麦は不思議そうに目を丸めながら、手のひらで掬うように周りの空気を掴むような素振りを見せた。


それを見て、フィリエルはクスッと笑みを溢す。


「ふふっ。そんな大袈裟にジェスチャーしなくてもわかるよ。…言葉で言うのは難しいんだけど、私たちには“聴こえる”の」


「風が喋るとか、まさかそういうんじゃ…」


「…うーん、喋りはしないけど、なんとなく近いかもね」


「まじかよ…。じゃあ、今何か喋ってるとか??」


「あはは。そうだね。今日はいい天気だなぁとか、そんな感じ?」


「……いい天気だなぁ……って。……………まさかとは思うが、俺のことからかってたりしないよな?」


「違う違う。からかってないよ!そういうんじゃなくてね、…まあ、ようするに“言葉”じゃないってこと」


「??」


「いろんなことを教えてくれるの。言葉だけじゃ伝わらない何かも、今日がどんな1日になるのかも」


「…へぇ」


「音は色んな表情を持ってるんだ。耳を澄ませれば、指で触れられないような微かな振動だって、はっきりとした色を運んでくる。私たちはその一つ一つの音色を拾って、海や空気や光と会話してる。ちょっと大袈裟かもしれないけどね?昨日なんかは、ほら…」


「昨日…?」


「何か新しいことが始まるかもって、波の音を聞きながら思ったの。そしたら、麦が血相を変えて道のど真ん中を歩いててさ(笑)」


麦はその言葉を聞きながらハッとなる。


昨日この世界にやって来て、赴くままにこの村にきたことを思い出し、ぽりぽりと頭を掻いた。

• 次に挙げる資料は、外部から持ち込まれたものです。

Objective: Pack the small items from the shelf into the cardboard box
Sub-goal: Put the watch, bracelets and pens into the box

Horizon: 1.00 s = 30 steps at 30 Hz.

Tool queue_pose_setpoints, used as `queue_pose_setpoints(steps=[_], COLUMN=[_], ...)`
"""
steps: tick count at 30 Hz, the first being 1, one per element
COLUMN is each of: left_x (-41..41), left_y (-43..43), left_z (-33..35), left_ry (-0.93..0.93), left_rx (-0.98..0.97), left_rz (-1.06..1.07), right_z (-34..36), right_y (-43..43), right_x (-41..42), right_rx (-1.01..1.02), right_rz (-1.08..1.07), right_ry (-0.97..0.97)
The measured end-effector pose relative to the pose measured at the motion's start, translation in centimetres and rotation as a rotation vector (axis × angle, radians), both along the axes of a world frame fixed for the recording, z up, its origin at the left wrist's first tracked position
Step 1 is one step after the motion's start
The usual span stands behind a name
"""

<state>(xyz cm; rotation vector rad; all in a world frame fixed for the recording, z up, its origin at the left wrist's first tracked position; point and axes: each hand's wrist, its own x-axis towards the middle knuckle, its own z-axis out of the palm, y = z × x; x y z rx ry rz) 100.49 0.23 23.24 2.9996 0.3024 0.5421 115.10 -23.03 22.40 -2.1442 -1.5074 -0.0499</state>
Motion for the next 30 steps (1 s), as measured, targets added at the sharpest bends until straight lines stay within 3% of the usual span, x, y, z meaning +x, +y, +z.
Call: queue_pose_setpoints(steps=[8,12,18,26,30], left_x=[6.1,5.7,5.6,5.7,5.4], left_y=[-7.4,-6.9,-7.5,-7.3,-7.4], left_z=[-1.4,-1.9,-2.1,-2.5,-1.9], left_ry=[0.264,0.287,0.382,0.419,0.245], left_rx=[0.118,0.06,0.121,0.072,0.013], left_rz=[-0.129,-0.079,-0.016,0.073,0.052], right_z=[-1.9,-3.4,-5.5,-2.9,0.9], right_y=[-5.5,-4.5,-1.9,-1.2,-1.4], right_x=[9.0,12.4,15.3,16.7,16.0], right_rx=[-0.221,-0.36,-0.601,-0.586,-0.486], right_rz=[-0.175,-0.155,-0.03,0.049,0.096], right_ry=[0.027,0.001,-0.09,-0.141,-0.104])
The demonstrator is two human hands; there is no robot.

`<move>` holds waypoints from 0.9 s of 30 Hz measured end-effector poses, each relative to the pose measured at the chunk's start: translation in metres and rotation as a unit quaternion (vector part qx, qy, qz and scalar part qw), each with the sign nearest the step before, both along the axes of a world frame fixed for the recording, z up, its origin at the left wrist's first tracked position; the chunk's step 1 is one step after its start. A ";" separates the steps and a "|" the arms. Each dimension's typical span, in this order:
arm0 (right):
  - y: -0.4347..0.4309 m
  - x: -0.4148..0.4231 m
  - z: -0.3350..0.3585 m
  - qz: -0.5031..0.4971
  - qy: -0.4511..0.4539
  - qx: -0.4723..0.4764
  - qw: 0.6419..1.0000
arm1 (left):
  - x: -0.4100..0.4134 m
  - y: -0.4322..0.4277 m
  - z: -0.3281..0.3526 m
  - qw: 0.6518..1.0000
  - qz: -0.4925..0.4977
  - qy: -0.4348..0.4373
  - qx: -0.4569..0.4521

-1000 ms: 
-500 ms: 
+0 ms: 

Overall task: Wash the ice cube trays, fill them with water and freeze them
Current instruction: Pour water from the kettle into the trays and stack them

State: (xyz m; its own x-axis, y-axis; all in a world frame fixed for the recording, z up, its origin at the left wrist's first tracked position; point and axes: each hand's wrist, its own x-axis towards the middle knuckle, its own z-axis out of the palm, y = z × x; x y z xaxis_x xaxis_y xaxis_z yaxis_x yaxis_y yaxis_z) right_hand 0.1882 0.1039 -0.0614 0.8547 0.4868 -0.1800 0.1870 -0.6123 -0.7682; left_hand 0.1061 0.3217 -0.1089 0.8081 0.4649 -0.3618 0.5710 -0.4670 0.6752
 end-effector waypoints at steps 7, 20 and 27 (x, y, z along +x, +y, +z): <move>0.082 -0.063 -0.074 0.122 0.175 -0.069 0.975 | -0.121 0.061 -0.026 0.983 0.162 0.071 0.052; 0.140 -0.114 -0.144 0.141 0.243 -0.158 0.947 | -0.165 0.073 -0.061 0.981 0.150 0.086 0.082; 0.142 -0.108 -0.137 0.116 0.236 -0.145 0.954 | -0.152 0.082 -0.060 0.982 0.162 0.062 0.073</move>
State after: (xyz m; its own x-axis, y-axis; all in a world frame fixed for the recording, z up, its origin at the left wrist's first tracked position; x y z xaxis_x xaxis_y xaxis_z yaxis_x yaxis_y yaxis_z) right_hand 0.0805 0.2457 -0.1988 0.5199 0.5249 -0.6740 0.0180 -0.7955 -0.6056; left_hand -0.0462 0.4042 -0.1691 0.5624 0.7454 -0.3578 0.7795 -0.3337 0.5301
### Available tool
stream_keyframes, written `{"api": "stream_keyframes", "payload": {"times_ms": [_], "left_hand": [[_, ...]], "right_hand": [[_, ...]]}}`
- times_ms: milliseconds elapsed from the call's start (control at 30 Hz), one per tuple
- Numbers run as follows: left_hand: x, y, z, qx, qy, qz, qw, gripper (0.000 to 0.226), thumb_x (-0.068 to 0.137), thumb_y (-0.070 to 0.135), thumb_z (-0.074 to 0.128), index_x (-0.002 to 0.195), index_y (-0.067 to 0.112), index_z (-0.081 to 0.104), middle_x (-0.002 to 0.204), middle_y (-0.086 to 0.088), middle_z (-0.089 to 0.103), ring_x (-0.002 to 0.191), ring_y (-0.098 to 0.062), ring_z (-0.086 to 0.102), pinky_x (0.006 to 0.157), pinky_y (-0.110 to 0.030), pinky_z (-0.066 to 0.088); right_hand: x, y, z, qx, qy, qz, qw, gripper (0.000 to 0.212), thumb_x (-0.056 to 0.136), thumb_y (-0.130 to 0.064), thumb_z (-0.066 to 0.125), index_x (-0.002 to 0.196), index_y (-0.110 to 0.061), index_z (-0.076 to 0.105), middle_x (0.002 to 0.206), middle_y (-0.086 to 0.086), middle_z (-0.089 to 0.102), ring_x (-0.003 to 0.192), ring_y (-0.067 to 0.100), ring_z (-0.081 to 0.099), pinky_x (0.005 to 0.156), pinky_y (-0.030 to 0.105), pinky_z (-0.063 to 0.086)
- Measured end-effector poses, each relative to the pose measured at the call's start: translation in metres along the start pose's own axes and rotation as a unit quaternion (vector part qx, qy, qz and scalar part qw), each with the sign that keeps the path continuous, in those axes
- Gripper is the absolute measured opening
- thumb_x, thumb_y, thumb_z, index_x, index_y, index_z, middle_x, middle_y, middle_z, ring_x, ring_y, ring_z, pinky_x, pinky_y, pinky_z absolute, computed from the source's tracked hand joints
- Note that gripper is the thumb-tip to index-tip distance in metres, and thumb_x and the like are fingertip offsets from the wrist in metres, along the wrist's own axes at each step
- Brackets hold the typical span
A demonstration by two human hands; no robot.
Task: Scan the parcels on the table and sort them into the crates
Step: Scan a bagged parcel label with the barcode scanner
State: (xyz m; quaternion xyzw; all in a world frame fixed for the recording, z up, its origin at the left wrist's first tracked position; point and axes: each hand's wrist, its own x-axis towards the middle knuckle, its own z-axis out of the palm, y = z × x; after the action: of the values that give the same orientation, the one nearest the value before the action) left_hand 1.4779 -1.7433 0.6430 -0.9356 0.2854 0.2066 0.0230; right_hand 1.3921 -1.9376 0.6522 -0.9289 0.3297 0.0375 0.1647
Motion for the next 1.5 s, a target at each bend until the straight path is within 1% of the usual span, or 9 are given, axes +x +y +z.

そんなふうに見えてたんだと、今更ながらに気づいて恥ずかしがった。


フィリエルは赤らめた彼の横顔を見ながら、ほんの少し照れたように手を後ろで組む。


同じ歩幅で歩く2人。


まるで昔馴染みのように、互いの息遣いは穏やかな時間を運んでいた。


「みんなびっくりしてたもんな…」


「そうそう。思わず薪を落としちゃったよ」


「はは。そういえばそうだったな」


「笑い事じゃない!本当にびっくりしたんだから」


「めっちゃ怖がってたもんな。そんな驚かせるつもりはなかったんだけど」


「怖がったっていうか、純粋に驚いたんだよ」


「みんな結構変な目で見てた気もするしなぁ…」


「…まぁ、最初はね」


「さっきヤナさんも言ってたけど、やっぱ時間かかるよな?」


「何が?」


「俺がここに滞在すること」


「それは大丈夫だよ。さっきも言ったでしょ?私たちは「耳」がいいって」


「え?」


「麦がもしも悪いヒトなら、風がそれを教えてくれる。今頃大騒ぎだと思うよ?近所のおばさんたちだって、あんなふうに優しくは接しないだろうし」


「そう…か」


「…ただ、ただね。今はちょっと敏感なんだ。昔はもっと穏やかだったけど、今のこの村は、麦が思ってるほど優しくはない。でも、閉じてばかりでもない。

ちょっとだけ時間がかかるだけ。……それってきっと、ヒトの住む街も同じじゃない?」


「……ああ。うん。たぶん、どこも似たようなもんだとは思うんだが…」


二人は並んで歩きながら、家へと戻っていった。


背中には、小さな波の音が、ずっとついてきていた。